Thursday, June 12, 2008

New Perspectives










I read an article in National Geographic or some such thing when I was about 12. A husband wrote of the bridge in New Zealand, and his trip towards being brave enough to bungee it with his beloved wife. 3-2-1-Bungee - lean out - fall out- open your eyes - shut them - scream - stop screaming - hang dangling like two bats together over the earth. He wrote of gaining a new perspective, opening his eyes there dangling bat-like, of the world, of life - a physical to match the mental and heart perspective that had been changing in him during his travels.

Being near the only bungee spot here in Africa, and having my perspective, as a person, entirely changed while being here, I decided it was time to change my perspective of Africa - physically - like in an upside-down kind of way.

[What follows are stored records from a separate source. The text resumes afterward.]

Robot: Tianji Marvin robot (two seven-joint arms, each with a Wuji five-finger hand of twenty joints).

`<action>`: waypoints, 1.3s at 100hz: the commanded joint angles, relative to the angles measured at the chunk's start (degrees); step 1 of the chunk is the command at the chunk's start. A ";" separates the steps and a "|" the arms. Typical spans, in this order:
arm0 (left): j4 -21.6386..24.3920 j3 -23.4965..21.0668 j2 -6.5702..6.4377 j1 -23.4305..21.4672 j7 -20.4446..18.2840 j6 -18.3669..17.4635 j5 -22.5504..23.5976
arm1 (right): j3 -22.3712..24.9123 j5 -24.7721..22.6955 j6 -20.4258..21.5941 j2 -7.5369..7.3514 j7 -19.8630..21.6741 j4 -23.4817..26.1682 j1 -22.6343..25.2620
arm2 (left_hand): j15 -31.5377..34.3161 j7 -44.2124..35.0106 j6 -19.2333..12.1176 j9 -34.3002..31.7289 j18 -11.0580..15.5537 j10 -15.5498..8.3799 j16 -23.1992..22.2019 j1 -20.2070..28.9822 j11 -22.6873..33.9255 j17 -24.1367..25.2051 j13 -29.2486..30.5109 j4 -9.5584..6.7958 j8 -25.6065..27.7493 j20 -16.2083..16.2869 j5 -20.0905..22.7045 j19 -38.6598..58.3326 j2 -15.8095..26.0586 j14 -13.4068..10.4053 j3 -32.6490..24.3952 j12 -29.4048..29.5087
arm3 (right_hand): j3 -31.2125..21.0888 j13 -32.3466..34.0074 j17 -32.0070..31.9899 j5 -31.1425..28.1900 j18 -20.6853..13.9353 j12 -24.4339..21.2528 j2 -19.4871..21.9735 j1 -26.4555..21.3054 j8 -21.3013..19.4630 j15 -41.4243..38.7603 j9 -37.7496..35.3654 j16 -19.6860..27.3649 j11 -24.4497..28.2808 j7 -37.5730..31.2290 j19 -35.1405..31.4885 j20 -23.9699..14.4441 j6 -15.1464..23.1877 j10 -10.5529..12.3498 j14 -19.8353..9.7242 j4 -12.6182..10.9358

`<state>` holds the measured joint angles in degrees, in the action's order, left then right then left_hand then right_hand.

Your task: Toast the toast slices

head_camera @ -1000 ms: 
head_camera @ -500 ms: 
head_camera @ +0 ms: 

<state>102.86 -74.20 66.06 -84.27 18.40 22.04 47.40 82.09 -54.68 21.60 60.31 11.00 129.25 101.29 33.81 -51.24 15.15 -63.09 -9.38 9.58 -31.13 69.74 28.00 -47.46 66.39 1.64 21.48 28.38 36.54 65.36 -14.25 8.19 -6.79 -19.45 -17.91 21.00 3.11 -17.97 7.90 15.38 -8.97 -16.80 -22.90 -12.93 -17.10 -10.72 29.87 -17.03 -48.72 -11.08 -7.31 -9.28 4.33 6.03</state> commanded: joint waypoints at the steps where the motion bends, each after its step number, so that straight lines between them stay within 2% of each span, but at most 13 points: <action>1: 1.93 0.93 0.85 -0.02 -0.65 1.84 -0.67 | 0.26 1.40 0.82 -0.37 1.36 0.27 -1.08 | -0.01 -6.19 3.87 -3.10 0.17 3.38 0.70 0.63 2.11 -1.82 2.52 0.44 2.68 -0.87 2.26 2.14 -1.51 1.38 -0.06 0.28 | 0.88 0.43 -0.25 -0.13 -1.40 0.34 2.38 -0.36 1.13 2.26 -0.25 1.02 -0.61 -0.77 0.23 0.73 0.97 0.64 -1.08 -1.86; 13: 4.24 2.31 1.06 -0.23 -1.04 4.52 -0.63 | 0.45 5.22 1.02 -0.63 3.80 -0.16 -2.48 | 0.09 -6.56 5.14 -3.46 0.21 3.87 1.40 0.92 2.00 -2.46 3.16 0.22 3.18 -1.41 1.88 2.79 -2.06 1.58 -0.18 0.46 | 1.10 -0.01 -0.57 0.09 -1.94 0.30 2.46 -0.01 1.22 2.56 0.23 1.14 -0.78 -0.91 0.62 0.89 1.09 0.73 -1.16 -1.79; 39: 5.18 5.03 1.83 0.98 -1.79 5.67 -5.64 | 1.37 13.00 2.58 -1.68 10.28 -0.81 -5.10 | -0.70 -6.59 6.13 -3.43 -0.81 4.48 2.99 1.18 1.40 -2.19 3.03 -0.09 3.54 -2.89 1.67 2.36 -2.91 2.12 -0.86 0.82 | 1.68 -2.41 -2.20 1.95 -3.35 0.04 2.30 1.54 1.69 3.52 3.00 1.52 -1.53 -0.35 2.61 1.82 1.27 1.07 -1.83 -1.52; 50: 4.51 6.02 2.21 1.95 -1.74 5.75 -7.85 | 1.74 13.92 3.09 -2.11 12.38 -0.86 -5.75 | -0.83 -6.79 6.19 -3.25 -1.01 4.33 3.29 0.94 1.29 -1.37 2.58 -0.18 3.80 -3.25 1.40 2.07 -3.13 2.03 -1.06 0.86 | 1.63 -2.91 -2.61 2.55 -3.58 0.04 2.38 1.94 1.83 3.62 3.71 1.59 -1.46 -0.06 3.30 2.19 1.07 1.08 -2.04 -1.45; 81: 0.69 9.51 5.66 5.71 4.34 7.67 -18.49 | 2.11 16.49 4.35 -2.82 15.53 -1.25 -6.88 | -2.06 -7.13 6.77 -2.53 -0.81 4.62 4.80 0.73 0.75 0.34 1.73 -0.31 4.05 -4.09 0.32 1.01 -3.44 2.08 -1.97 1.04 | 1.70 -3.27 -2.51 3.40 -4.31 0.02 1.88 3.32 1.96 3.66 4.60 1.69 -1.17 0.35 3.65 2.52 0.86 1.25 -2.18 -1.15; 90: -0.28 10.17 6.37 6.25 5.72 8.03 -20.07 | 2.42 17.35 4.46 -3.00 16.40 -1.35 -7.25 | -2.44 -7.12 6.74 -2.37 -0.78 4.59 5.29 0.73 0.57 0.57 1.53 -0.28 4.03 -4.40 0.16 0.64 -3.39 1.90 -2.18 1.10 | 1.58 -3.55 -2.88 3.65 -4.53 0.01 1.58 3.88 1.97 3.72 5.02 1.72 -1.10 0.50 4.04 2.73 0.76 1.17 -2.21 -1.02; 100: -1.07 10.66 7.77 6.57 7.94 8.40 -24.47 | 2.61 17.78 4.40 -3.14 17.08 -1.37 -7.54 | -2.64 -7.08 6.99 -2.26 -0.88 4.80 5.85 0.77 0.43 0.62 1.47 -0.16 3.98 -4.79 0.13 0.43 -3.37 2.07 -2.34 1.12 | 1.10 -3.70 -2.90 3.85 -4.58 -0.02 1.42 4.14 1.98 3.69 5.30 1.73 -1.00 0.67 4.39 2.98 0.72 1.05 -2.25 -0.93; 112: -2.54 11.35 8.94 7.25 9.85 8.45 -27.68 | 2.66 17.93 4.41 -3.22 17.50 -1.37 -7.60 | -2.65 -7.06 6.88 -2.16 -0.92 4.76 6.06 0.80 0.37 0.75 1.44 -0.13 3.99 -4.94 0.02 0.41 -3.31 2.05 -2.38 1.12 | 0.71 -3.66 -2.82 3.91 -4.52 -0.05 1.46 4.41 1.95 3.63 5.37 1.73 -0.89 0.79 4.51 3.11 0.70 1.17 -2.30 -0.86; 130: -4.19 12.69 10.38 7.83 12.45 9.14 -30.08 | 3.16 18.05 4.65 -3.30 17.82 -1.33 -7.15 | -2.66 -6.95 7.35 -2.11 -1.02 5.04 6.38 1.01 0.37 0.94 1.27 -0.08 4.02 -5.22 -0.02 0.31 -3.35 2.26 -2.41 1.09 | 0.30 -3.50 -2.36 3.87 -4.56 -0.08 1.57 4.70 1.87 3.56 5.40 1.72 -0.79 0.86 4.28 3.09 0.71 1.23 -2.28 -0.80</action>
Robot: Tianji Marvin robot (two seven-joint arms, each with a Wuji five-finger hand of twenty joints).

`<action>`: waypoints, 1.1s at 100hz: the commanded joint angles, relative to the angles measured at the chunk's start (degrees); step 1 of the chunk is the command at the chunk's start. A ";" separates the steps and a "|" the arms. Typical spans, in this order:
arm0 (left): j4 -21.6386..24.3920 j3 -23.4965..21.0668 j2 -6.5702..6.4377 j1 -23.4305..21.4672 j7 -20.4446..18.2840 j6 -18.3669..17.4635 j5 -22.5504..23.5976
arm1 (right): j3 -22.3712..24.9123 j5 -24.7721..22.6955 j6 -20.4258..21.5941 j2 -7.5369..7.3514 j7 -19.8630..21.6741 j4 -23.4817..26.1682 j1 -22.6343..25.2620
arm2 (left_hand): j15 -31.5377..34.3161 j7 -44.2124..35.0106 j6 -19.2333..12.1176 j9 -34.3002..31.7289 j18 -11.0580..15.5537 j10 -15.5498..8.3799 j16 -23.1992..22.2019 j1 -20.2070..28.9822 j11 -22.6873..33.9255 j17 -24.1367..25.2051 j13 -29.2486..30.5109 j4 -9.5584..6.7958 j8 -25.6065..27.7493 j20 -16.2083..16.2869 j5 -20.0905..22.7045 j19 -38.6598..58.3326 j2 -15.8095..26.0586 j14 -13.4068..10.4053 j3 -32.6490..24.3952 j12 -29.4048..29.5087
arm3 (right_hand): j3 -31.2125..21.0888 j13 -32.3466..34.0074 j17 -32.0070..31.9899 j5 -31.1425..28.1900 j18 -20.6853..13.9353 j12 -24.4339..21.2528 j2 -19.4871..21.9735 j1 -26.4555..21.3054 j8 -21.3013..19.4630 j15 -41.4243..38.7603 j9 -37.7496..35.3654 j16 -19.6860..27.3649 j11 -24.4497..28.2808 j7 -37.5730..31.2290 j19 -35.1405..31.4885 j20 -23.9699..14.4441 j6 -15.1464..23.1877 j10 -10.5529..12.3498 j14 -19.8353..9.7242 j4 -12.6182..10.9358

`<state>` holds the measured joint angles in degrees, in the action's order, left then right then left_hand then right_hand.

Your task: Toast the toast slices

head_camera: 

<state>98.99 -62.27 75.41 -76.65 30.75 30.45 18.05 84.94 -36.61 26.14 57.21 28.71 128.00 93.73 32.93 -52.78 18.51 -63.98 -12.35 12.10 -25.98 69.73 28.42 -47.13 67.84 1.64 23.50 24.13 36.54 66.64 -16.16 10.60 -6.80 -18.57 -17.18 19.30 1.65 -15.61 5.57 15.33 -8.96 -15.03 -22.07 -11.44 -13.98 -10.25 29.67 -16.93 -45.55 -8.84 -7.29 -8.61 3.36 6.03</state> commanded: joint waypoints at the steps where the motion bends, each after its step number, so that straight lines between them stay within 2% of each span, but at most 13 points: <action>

So we went yesterday - and Marlee and I hung - bat like - out over the Nile. I forgot to think of new perspectives and New Zealand while holding onto the yellow bar, bringing my feet to the edge of the platform and asking the jump master weakly, "why in the world am i doing this?" to which he replied - "cause you're crazy. and you'll love it." I almost cried when they let go of the jump cords and I felt a tug on my feet, was told to let go and grab onto Marlee - tilt out - and scream. Well, they didn't tell me to scream. But they didn't need to. I opened my eyes on our second bounce up and saw the Nile - from somewhere on the 145 feet I had jumped - far beneath me - stretched out and flowing backwards from my upside down position - glistening in the sun - saw my friends on the deck - the cows - screamed again and shut my eyes - I opened and shut - laughed histerically - screamed - laughed againi - Marlee laughed almost the entire time and I could feel her gasping for air against my body as I laughed and screamed and yelled at her that I'd kill her if she let go.

I saw Africa from the perspective of few - and I walked on air the rest of the day - feeling adventurous, brave and satisfied - as I ate an entire pint of ice cream myself. Less brave as the children begged me for money outside the grocery store, and their rags fell off their shoulders as they squealed at the coins I gave them and threw their arms out - and then came back five minutes later - empty again. Africa truly has changed my entire perspective - and I'm waiting, in a little bit of a limbo - for the world to stop spinning, things to make sense again, the raft to pull me in, someone to hold out something solid for me to grab onto, saying: "you did it - now how do you feel?"

1 comment:

Baby Gustabe said...

so thrilled that you did it and that you're okay!! judah and i prayed.